Four years ago I wrote a blog post about component DOIs. It is time to revisit the topic, in particular since our approach to citing data associated with a publication has changed since 2011.
Component DOIs are explained in the CrossRef Help System:
DOIs may be assigned to items that are part of a journal article, book chapter, or any other content item. A component would typically be a figure, table, or image which is part of or referred to by the parent item. Assigning a DOI to a component allows direct linking to the component item.
Component DOIs are DOIs, i.e. persistent identifiers that link directly to the resource in question, e.g. a figure in a publication. The component DOI for a figure in a PLOS paper used in the 2011 post still works as expected, despite changes to the URL of the journal landing page.
The problem with component DOIs is the problem with DOIs in general: there is basic functionality common to all DOIs, and there are additional services specific to subgroups of DOIs. This confuses users - in particular since there is no easy way to immediately see what kind of DOI they have in front of them - and in the case of component DOIs there is one important feature missing.
DOis are assigned by registration agencies (CrossRef and DataCite are the most relevant ones for scholarly content), and these RAs have built different services around DOIs, e.g. different ways to describe and search the metadata (title, authors, etc.) associated with a DOI. Component DOIs are again different, the most important difference is that in the CrossRef implementation they they are not discoverable by querying the CrossRef system. Component DOIs are also always associated with a parent DOI (for the article, book, etc.). Although this is the expected behavior, we shouldn’t expect component DOIs to always look like an extension of the parent DOI, as in
10.1371/journal.pone.0006022.g002 used in the example above.
In essence, a component DOI is a DOI light. We can use them for persistent linking, but we can’t use them for discovery via the CrossRef Metadata Search (and by extension other indexing services). A common use case for component DOIs is supplementary information in a journal article. Content in supplementary information files is already much harder to find than content in the body of an article, using component DOIs instead of regular DOIs makes the content again harder to find.
All of this might not have been much of an issue when I wrote the 2011 post, but making the data underlying a publication publicly available and discoverable is increasingly becoming something that funders, publishers and institutions expect.
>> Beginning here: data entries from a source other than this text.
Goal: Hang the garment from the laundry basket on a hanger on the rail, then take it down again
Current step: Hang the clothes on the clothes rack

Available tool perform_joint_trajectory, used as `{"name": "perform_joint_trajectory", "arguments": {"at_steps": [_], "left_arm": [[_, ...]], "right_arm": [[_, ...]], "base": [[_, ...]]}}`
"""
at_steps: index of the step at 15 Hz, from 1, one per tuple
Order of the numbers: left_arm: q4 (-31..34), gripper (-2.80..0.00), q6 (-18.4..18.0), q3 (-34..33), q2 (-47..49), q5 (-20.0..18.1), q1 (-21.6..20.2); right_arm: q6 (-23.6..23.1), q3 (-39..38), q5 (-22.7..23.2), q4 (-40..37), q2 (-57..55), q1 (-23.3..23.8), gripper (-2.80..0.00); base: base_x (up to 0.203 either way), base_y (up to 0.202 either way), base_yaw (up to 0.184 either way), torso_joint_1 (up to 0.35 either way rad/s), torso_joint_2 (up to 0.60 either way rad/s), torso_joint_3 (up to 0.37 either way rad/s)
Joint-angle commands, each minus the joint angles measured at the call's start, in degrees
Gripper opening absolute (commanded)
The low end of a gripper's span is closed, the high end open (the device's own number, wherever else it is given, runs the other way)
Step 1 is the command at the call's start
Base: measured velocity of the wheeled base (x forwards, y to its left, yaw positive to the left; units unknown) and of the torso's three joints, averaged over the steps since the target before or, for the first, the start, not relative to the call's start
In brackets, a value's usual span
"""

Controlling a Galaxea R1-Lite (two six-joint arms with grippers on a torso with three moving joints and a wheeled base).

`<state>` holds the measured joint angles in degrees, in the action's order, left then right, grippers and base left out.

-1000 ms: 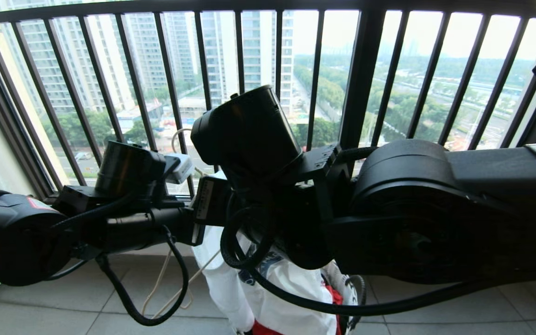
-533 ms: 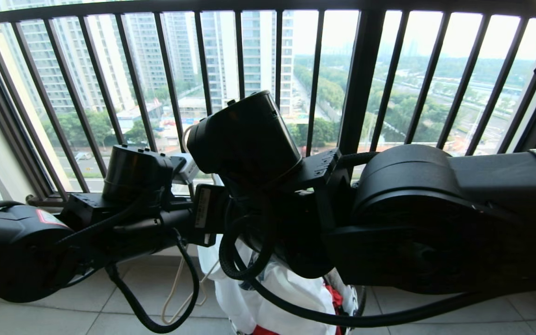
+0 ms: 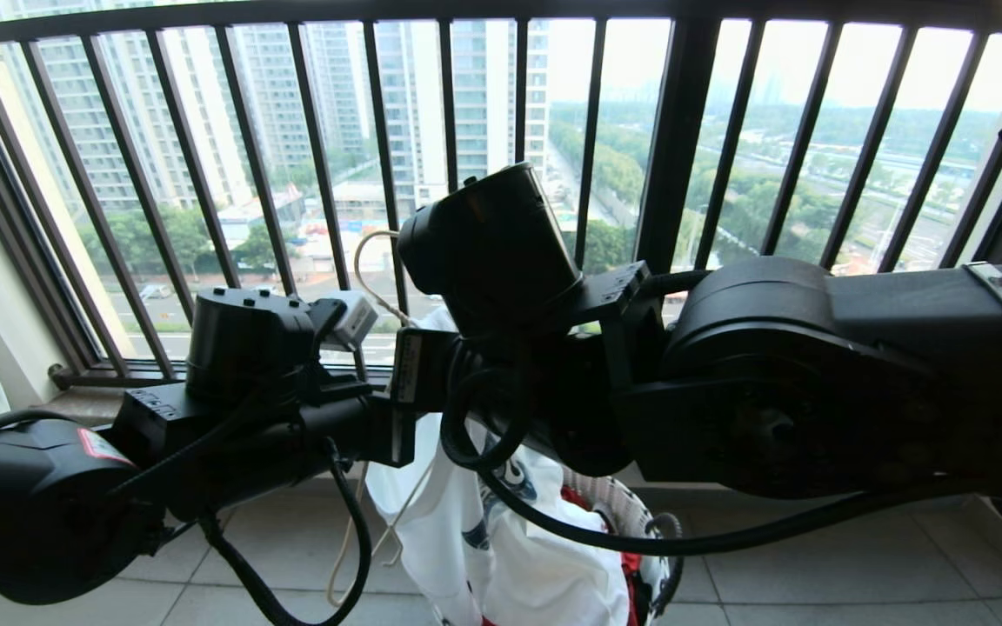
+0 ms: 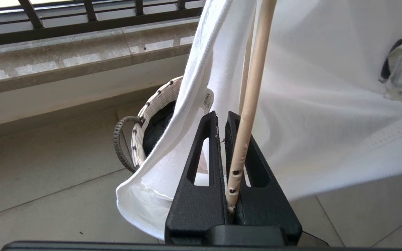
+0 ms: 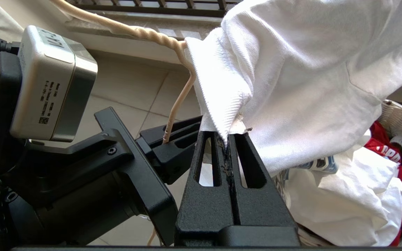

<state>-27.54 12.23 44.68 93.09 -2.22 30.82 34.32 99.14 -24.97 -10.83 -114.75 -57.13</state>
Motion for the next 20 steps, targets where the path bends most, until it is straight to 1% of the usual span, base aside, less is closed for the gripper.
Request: {"name": "perform_joint_trajectory", "arguments": {"at_steps": [1,2,3,5,10,12,15,16,18,20], "left_arm": [[-5.3,-2.8,0.0,-2.8,1.3,0.0,0.5],[-8.2,-2.8,0.0,-3.8,2.2,-0.1,0.7],[-9.2,-2.8,-0.1,-4.3,2.6,0.0,0.8],[-17.5,-2.8,-0.3,-6.3,5.2,0.1,1.2],[-30.5,-2.8,-0.6,-8.9,10.0,0.6,2.2],[-31.8,-2.8,-1.1,-8.8,11.0,2.7,2.4],[-31.8,-2.8,-1.5,-8.8,10.9,3.0,2.4],[-31.8,-2.8,-1.5,-8.8,10.9,3.0,2.4],[-31.9,-2.8,-1.3,-8.7,11.0,3.1,2.4],[-36.5,-2.8,-1.2,-8.8,11.8,3.8,2.4]], "right_arm": [[-0.6,0.3,-0.2,0.0,-0.1,1.5,-2.8],[-0.9,0.4,-0.1,0.0,-0.1,1.9,-2.8],[-0.9,0.3,-0.1,0.0,-0.3,2.1,-2.8],[-0.9,0.3,-0.1,0.0,-0.4,2.0,-2.8],[-1.0,0.3,0.4,0.0,-1.3,1.8,-2.8],[-0.9,0.3,0.5,0.0,-1.2,1.8,-2.8],[-1.4,0.3,0.5,0.0,-1.4,1.8,-2.8],[-1.4,0.3,0.5,0.0,-1.3,1.8,0.0],[-1.4,0.3,0.5,0.0,-1.3,1.8,0.0],[-1.4,0.3,0.5,0.0,-1.3,1.8,0.0]], "base": [[0.0,0.0,0.0,0.0,0.0,0.0],[0.0,0.0,0.0,0.0,0.0,0.0],[0.0,0.0,0.0,0.0,0.0,0.0],[0.0,0.0,0.0,0.0,0.0,0.0],[0.0,0.0,0.0,0.0,0.0,0.0],[0.0,0.0,0.0,0.0,0.0,0.0],[0.0,0.0,0.0,0.0,0.0,0.0],[0.0,0.0,0.0,0.0,0.0,0.0],[0.0,0.0,0.0,0.0,0.0,0.0],[0.0,0.0,0.0,0.0,0.0,0.0]]}}
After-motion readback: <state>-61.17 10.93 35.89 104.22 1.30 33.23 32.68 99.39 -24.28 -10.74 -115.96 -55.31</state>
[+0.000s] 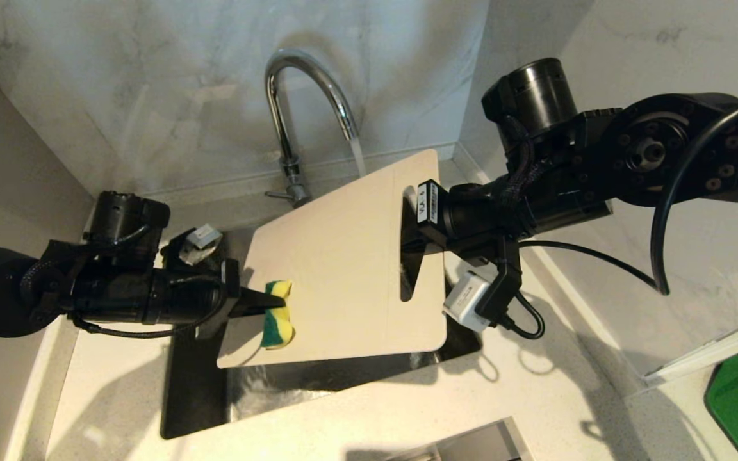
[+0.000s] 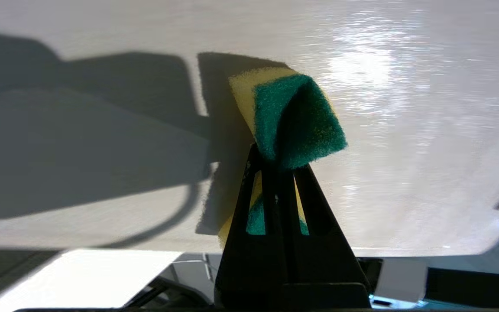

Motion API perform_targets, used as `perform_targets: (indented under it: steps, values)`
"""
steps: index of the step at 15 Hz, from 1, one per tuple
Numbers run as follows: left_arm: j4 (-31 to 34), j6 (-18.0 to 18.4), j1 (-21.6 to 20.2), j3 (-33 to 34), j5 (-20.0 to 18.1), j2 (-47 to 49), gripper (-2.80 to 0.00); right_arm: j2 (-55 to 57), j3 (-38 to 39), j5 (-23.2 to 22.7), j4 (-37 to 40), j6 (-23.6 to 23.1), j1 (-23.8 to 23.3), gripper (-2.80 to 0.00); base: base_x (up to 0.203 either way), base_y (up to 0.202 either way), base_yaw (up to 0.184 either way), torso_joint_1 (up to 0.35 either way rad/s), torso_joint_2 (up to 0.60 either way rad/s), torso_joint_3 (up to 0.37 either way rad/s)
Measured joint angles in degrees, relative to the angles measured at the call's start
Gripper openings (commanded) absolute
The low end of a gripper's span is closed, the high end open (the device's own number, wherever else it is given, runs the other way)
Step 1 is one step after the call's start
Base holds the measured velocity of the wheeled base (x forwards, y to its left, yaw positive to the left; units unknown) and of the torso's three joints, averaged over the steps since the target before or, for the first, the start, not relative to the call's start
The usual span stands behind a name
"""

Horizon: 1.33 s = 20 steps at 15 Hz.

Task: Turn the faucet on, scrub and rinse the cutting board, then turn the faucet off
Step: Scrub the cutting board underwater

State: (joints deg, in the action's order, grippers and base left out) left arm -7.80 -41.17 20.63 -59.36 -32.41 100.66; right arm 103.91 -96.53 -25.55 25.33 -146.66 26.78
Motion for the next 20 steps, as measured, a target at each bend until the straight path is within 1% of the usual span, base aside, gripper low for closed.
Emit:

Most of these data are not deposited in dedicated data repositories, but in supplementary information files (for PLOS articles published since March 2014 this is true for more than 50% of papers). Using regular DOIs for supplementary information files with proper metadata and proper inclusion in indexing services will make it easier to find, access and reuse these data.
Unfortunately that still leaves us with the problem that the supplementary information files then will have CrossRef DOIs, whereas data repositories typically use DataCite DOIs, so that we need to search for these datasets in two different places. But that is material for another post.